WLCG AuthZ Call

Thursday 13 Mar 2025, 16:00 → 17:00 Europe/Zurich

Previous Actions:

• All to send high priority issues to the mailing list -> Enrico to create board for 1.11 release including those issues (not experiment specific but specifying initial requestor)
• Next call to focus on JWT Common Profile improvements for v 2.0
• Maarten to send email to working groups to ask for consensus on v 2.0 profile (allows developers to progress) 

Proposed agenda:

• Any requests can be sent to the mailing list
•  

 

Zoom meeting:

Link below, in the videoconference section.
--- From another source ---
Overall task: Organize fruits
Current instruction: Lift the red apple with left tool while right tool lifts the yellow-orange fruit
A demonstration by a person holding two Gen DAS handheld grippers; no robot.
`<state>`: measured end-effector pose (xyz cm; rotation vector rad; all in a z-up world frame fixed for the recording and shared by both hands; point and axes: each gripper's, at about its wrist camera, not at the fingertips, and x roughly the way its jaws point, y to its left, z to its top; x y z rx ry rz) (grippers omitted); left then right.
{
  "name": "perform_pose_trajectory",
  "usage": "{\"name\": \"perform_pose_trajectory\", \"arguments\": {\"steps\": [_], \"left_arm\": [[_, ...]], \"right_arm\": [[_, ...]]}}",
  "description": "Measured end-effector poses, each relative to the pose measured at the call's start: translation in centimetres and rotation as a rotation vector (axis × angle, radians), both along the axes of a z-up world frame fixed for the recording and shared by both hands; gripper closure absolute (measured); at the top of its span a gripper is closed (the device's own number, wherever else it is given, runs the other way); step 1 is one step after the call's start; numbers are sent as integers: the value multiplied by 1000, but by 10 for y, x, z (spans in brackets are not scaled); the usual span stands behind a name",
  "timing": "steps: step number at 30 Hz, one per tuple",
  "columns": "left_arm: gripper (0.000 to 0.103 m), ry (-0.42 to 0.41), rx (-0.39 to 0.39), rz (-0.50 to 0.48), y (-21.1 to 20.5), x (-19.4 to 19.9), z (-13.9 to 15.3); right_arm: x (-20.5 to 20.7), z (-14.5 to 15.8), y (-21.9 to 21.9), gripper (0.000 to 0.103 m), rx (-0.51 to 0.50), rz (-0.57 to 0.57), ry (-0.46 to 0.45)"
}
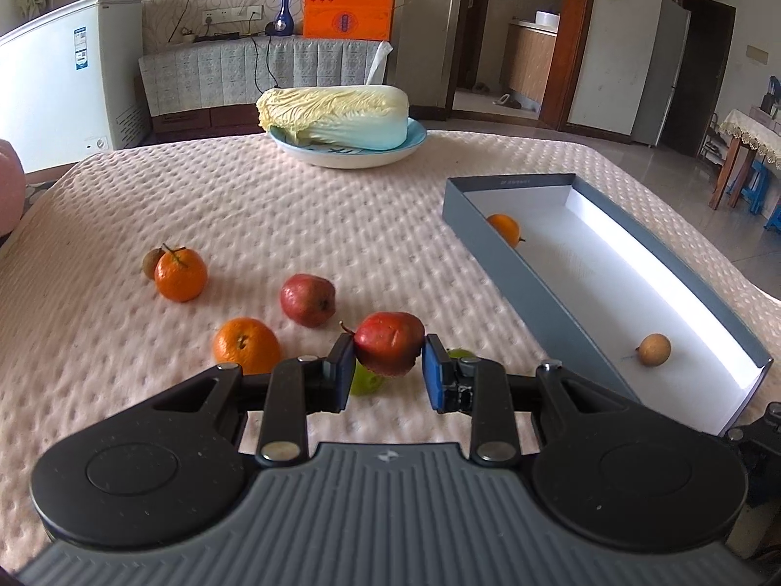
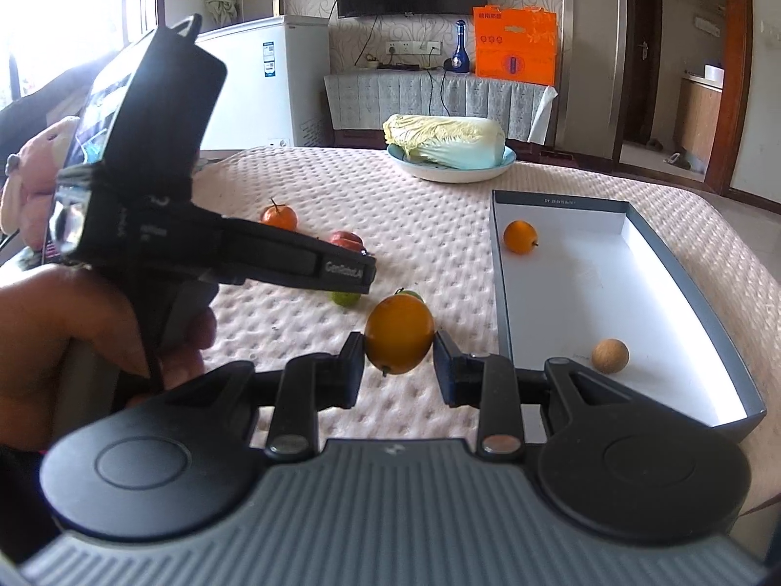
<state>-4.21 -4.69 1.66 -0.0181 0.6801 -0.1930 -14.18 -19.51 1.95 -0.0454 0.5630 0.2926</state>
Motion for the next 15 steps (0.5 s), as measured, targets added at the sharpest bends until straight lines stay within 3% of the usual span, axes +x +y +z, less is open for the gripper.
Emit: {"name": "perform_pose_trajectory", "arguments": {"steps": [15], "left_arm": [[69, -18, 7, -32, -27, 4, 9]], "right_arm": [[-5, 6, -19, 70, 19, -40, -25]]}}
Please ensure you are signed in to Indico to see the meeting password!

Next Meeting: 

• TBD

Present:

Stephan L, Tom D, Dave D, John SDS Jr, Linda C, Dimitrios C, Berk B, Dave K, Maarten L, Federica A, Matthew SD

Apologies:

Mischa

Previous Actions:

• All to send high priority issues to the mailing list -> Enrico to create board for 1.11 release including those issues (not experiment specific but specifying initial requestor)
• Next call to focus on JWT Common Profile improvements for v 2.0
• Maarten to send email to working groups to ask for consensus on v 2.0 profile (allows developers to progress) 

 

Notes:

Potential topics:

• Publication of the 2.0 profile
• Open issues raised by various parties - but need the right stakeholders, such as storage
• IAM enchancements - some functionality improvements are orthogonal to these
  • Large number of components to be replaced
  • Discuss and discover viewpoints, priorities

 

Maarten plans to start looking at, and pulling out profile issues to be discussed.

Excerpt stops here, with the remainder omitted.